Why it matters – In recent decades, mental disorders have become increasingly prevalent in the United States and around the world, particularly in young adults and adolescents. Even before the pandemic, 1 in 5 Americans suffered from a mental disorder.  The most comprehensive study to date examining the worldwide prevalence of mental disorders projected that 55 percent of Americans will meet criteria for at least one mental disorder over the course of their lifetime. Notably, that study — which was conducted 15 years ago — examined diagnosable disorders. But the prevalence of lifetime experience of clinically meaningful symptoms in the general population is much higher. For example, one study found that although only about 20 percent of Americans will meet formal criteria for major depressive disorder in their lifetime, 62 percent of Americans will experience meaningful symptoms of depression.

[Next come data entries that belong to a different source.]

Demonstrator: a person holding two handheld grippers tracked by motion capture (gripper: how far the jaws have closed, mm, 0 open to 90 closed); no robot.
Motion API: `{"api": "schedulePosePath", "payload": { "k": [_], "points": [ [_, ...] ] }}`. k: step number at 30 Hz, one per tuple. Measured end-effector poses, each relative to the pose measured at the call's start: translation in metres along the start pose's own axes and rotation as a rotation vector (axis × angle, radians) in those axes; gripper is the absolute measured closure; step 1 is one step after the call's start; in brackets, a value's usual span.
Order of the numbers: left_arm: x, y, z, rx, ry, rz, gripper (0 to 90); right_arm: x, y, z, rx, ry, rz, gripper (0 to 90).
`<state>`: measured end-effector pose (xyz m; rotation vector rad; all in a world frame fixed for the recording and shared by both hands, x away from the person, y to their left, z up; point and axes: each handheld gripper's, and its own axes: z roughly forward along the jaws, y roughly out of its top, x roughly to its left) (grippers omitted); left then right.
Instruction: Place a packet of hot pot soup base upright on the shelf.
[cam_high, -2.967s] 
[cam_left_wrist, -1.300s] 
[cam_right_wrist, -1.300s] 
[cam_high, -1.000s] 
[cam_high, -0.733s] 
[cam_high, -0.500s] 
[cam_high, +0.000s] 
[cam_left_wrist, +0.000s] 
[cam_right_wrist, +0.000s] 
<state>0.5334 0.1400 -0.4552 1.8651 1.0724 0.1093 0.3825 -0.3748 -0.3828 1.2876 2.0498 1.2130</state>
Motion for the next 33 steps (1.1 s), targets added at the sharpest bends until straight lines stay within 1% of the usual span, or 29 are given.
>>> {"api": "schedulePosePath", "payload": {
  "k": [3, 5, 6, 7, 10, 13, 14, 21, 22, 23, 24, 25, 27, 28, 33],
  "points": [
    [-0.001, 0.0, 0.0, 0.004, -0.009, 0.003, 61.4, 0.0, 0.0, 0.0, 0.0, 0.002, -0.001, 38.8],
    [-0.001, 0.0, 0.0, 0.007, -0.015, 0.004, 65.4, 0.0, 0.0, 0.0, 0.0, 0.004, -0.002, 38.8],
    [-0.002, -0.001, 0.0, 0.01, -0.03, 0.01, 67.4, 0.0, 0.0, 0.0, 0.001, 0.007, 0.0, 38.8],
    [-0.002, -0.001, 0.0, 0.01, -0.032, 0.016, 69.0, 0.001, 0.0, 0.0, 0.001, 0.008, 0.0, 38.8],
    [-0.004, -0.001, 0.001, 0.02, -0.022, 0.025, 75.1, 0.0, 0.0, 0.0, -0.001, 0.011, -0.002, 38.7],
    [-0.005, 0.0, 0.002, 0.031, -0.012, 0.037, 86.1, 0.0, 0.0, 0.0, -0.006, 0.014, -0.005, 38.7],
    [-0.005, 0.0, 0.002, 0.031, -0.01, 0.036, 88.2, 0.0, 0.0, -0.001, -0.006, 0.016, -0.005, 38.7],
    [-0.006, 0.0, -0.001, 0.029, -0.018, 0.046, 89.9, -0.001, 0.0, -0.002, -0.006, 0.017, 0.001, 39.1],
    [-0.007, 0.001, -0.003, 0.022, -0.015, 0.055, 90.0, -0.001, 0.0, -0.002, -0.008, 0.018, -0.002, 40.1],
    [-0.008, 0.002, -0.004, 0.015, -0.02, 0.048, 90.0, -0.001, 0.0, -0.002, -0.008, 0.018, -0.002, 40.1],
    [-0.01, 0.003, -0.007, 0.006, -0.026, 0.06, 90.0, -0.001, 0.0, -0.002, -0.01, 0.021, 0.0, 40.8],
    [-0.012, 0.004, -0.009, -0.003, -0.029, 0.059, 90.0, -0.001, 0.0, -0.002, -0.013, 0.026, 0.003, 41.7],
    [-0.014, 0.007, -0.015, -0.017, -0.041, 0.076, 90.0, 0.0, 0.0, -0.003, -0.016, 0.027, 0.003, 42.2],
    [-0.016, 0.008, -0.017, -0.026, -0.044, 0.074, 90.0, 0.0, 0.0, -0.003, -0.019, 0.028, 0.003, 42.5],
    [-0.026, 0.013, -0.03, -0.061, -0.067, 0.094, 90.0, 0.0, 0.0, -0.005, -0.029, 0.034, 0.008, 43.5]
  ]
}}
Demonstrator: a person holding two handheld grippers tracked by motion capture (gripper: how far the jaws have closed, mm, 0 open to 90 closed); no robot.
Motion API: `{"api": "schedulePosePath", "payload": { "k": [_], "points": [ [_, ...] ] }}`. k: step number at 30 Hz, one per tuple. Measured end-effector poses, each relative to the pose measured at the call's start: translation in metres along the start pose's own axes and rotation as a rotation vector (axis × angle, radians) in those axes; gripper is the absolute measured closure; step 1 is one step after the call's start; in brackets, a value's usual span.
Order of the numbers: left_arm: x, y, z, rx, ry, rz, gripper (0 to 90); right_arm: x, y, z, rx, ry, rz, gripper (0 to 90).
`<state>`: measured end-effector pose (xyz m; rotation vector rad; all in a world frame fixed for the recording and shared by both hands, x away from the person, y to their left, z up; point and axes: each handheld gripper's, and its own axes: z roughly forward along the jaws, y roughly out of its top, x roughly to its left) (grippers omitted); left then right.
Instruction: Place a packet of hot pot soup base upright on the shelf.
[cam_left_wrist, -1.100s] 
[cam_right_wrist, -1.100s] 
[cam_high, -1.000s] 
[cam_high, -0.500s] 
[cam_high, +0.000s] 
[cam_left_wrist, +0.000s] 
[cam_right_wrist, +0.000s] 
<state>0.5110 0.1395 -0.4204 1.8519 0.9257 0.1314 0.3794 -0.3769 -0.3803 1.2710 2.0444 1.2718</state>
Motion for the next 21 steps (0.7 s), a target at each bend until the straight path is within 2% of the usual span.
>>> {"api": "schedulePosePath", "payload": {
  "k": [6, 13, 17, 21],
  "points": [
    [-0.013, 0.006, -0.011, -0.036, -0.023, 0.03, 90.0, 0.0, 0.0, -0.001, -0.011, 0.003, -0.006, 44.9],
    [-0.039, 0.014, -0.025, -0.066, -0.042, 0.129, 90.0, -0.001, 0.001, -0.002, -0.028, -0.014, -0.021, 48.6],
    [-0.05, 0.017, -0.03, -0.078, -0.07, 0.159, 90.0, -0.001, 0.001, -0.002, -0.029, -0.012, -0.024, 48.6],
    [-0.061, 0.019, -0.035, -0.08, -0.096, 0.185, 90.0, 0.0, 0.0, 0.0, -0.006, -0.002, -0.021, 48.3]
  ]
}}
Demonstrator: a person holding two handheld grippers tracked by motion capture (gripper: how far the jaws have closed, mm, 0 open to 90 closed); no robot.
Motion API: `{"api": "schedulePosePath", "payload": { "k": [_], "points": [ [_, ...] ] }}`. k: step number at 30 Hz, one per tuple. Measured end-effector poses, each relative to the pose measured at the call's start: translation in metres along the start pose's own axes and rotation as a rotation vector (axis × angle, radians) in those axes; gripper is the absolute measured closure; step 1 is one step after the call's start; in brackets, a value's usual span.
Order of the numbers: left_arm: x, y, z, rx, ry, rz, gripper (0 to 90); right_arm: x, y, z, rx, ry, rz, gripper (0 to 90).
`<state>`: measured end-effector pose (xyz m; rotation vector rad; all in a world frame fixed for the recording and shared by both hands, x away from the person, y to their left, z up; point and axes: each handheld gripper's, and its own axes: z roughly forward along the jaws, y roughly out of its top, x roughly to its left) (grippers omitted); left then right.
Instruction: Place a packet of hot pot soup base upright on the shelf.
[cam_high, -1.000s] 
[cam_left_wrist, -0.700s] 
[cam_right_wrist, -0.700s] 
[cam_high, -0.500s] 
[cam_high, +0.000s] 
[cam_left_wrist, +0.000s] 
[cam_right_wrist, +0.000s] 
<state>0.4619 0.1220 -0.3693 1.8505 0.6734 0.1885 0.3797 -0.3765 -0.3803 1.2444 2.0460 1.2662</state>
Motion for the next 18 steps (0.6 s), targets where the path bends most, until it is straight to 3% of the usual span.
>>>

Since our findings demonstrate that poorer mental health is associated with at least some degree of cognitive dysfunction, this type of deficiency may be far more common than previously thought. These findings are important because some mental disorders may be misdiagnosed based on cognitive dysfunction. For instance, a college student who struggles with obsessive-compulsive disorder should be expected to have some difficulties in areas such as concentration, organization, time management and memory. In such a case, however, these cognitive challenges do not stem from conditions such as dyslexia or attention-deficit/hyperactivity disorder, but rather from OCD. This potential confusion may lead to a misdiagnosis.  Indeed, ADHD, a disorder characterized by deficits in executive functions, is one of the most misdiagnosed disorders across all age groups. According to one 2010 study, about 20 percent of youths diagnosed with ADHD and receiving medications are misdiagnosed. In addition, evidence shows that doctors all too readily prescribe stimulant medications for symptoms of inattention, even without a complete or formal diagnosis of ADHD.